-- What is needed --
What you return should be the full listing, exactly as given.

Input data Start Marker

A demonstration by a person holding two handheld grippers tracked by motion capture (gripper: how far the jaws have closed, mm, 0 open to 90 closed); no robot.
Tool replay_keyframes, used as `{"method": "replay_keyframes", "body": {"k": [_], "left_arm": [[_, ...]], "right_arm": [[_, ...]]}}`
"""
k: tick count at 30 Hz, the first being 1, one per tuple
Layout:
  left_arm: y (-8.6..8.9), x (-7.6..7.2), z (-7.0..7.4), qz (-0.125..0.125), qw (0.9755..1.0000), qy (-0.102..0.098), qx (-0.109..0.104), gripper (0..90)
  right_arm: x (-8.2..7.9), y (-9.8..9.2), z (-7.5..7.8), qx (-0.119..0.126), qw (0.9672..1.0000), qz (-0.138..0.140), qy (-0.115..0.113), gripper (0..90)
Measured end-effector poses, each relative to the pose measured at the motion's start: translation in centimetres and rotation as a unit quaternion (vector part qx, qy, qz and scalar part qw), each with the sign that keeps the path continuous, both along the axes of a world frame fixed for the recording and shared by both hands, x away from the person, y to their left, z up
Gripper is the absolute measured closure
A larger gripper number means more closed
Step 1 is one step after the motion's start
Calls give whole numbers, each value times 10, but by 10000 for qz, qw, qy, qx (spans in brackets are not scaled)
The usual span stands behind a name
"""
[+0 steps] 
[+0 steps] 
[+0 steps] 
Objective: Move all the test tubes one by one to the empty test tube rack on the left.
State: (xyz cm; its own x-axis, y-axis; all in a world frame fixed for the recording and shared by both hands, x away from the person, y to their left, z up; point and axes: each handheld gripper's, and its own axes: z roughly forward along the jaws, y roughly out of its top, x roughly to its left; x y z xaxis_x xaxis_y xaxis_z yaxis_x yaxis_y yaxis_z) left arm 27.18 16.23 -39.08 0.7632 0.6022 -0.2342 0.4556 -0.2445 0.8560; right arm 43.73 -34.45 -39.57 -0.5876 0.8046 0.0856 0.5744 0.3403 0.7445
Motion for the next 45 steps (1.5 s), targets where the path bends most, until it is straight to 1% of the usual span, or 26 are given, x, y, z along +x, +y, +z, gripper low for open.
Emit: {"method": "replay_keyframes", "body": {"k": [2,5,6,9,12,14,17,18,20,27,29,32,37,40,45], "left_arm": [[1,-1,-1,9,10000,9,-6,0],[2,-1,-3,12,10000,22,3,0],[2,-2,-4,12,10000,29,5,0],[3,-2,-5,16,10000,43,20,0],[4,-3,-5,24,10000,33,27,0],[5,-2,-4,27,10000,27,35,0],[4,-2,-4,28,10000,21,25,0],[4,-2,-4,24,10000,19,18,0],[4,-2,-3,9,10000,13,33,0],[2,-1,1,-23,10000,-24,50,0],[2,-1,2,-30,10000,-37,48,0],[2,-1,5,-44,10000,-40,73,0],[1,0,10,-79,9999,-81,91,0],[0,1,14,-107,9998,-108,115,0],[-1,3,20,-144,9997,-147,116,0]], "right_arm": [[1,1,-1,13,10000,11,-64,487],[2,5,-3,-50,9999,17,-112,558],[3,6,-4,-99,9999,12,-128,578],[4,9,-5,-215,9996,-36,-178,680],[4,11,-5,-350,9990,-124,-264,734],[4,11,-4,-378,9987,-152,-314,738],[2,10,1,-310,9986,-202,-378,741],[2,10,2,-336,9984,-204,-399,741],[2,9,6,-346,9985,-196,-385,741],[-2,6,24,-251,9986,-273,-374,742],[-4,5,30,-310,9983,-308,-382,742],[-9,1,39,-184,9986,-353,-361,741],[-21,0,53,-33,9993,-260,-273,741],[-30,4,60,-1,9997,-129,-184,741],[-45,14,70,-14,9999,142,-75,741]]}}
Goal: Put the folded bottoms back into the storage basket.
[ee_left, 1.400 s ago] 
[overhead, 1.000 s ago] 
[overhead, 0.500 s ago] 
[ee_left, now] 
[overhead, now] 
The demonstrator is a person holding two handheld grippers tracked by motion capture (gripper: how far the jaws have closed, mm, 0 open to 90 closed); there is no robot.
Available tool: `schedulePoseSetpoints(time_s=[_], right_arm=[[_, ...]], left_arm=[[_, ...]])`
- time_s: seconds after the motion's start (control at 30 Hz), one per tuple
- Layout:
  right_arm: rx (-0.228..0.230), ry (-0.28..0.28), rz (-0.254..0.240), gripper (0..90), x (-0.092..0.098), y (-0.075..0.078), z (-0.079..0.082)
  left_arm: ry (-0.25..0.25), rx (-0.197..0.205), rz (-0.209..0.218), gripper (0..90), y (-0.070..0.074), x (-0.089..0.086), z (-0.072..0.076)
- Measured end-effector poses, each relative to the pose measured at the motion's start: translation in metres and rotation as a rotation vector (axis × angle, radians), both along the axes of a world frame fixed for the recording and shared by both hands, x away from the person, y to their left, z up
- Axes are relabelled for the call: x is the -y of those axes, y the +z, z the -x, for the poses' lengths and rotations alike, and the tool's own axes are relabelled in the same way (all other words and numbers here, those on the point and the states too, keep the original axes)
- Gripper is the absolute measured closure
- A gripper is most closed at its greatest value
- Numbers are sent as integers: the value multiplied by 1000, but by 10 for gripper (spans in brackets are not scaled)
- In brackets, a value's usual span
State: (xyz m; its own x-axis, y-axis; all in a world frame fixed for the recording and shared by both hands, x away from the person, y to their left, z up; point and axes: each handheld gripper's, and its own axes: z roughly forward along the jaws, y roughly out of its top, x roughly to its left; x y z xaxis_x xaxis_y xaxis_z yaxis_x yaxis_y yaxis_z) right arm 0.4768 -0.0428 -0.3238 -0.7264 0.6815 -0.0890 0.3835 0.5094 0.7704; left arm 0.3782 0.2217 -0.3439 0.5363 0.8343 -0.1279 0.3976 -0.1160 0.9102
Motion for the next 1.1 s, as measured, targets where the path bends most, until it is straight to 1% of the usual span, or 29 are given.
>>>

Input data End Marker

-- Solution to this exercise --
A demonstration by a person holding two handheld grippers tracked by motion capture (gripper: how far the jaws have closed, mm, 0 open to 90 closed); no robot.
Tool replay_keyframes, used as `{"method": "replay_keyframes", "body": {"k": [_], "left_arm": [[_, ...]], "right_arm": [[_, ...]]}}`
"""
k: tick count at 30 Hz, the first being 1, one per tuple
Layout:
  left_arm: y (-8.6..8.9), x (-7.6..7.2), z (-7.0..7.4), qz (-0.125..0.125), qw (0.9755..1.0000), qy (-0.102..0.098), qx (-0.109..0.104), gripper (0..90)
  right_arm: x (-8.2..7.9), y (-9.8..9.2), z (-7.5..7.8), qx (-0.119..0.126), qw (0.9672..1.0000), qz (-0.138..0.140), qy (-0.115..0.113), gripper (0..90)
Measured end-effector poses, each relative to the pose measured at the motion's start: translation in centimetres and rotation as a unit quaternion (vector part qx, qy, qz and scalar part qw), each with the sign that keeps the path continuous, both along the axes of a world frame fixed for the recording and shared by both hands, x away from the person, y to their left, z up
Gripper is the absolute measured closure
A larger gripper number means more closed
Step 1 is one step after the motion's start
Calls give whole numbers, each value times 10, but by 10000 for qz, qw, qy, qx (spans in brackets are not scaled)
The usual span stands behind a name
"""
[+0 steps] 
[+0 steps] 
[+0 steps] 
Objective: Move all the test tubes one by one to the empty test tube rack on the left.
State: (xyz cm; its own x-axis, y-axis; all in a world frame fixed for the recording and shared by both hands, x away from the person, y to their left, z up; point and axes: each handheld gripper's, and its own axes: z roughly forward along the jaws, y roughly out of its top, x roughly to its left; x y z xaxis_x xaxis_y xaxis_z yaxis_x yaxis_y yaxis_z) left arm 27.18 16.23 -39.08 0.7632 0.6022 -0.2342 0.4556 -0.2445 0.8560; right arm 43.73 -34.45 -39.57 -0.5876 0.8046 0.0856 0.5744 0.3403 0.7445
Motion for the next 45 steps (1.5 s), targets where the path bends most, until it is straight to 1% of the usual span, or 26 are given, x, y, z along +x, +y, +z, gripper low for open.
Emit: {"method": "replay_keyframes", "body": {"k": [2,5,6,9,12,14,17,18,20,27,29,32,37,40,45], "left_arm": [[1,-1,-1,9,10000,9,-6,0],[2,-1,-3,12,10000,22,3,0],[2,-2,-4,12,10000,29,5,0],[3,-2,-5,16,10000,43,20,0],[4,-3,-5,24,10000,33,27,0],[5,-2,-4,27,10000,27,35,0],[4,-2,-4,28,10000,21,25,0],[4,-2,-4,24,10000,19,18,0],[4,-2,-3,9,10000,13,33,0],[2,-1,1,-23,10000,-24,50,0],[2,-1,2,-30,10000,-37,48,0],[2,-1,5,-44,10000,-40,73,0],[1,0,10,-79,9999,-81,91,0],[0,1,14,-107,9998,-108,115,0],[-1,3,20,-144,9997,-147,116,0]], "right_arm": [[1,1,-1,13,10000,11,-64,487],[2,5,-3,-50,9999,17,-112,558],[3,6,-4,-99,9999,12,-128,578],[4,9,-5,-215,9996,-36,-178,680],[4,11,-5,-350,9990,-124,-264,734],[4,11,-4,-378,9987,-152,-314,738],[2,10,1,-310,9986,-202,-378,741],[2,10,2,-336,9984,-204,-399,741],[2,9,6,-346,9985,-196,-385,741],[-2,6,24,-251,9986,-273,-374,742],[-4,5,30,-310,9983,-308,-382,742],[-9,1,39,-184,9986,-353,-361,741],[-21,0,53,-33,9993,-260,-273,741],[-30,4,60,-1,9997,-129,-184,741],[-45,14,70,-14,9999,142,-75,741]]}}
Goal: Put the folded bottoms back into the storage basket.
[ee_left, 1.400 s ago] 
[overhead, 1.000 s ago] 
[overhead, 0.500 s ago] 
[ee_left, now] 
[overhead, now] 
The demonstrator is a person holding two handheld grippers tracked by motion capture (gripper: how far the jaws have closed, mm, 0 open to 90 closed); there is no robot.
Available tool: `schedulePoseSetpoints(time_s=[_], right_arm=[[_, ...]], left_arm=[[_, ...]])`
- time_s: seconds after the motion's start (control at 30 Hz), one per tuple
- Layout:
  right_arm: rx (-0.228..0.230), ry (-0.28..0.28), rz (-0.254..0.240), gripper (0..90), x (-0.092..0.098), y (-0.075..0.078), z (-0.079..0.082)
  left_arm: ry (-0.25..0.25), rx (-0.197..0.205), rz (-0.209..0.218), gripper (0..90), y (-0.070..0.074), x (-0.089..0.086), z (-0.072..0.076)
- Measured end-effector poses, each relative to the pose measured at the motion's start: translation in metres and rotation as a rotation vector (axis × angle, radians), both along the axes of a world frame fixed for the recording and shared by both hands, x away from the person, y to their left, z up
- Axes are relabelled for the call: x is the -y of those axes, y the +z, z the -x, for the poses' lengths and rotations alike, and the tool's own axes are relabelled in the same way (all other words and numbers here, those on the point and the states too, keep the original axes)
- Gripper is the absolute measured closure
- A gripper is most closed at its greatest value
- Numbers are sent as integers: the value multiplied by 1000, but by 10 for gripper (spans in brackets are not scaled)
- In brackets, a value's usual span
State: (xyz m; its own x-axis, y-axis; all in a world frame fixed for the recording and shared by both hands, x away from the person, y to their left, z up; point and axes: each handheld gripper's, and its own axes: z roughly forward along the jaws, y roughly out of its top, x roughly to its left; x y z xaxis_x xaxis_y xaxis_z yaxis_x yaxis_y yaxis_z) right arm 0.4768 -0.0428 -0.3238 -0.7264 0.6815 -0.0890 0.3835 0.5094 0.7704; left arm 0.3782 0.2217 -0.3439 0.5363 0.8343 -0.1279 0.3976 -0.1160 0.9102
Motion for the next 1.1 s, as measured, targets where the path bends most, until it is straight to 1% of the usual span, or 29 are given.
>>>

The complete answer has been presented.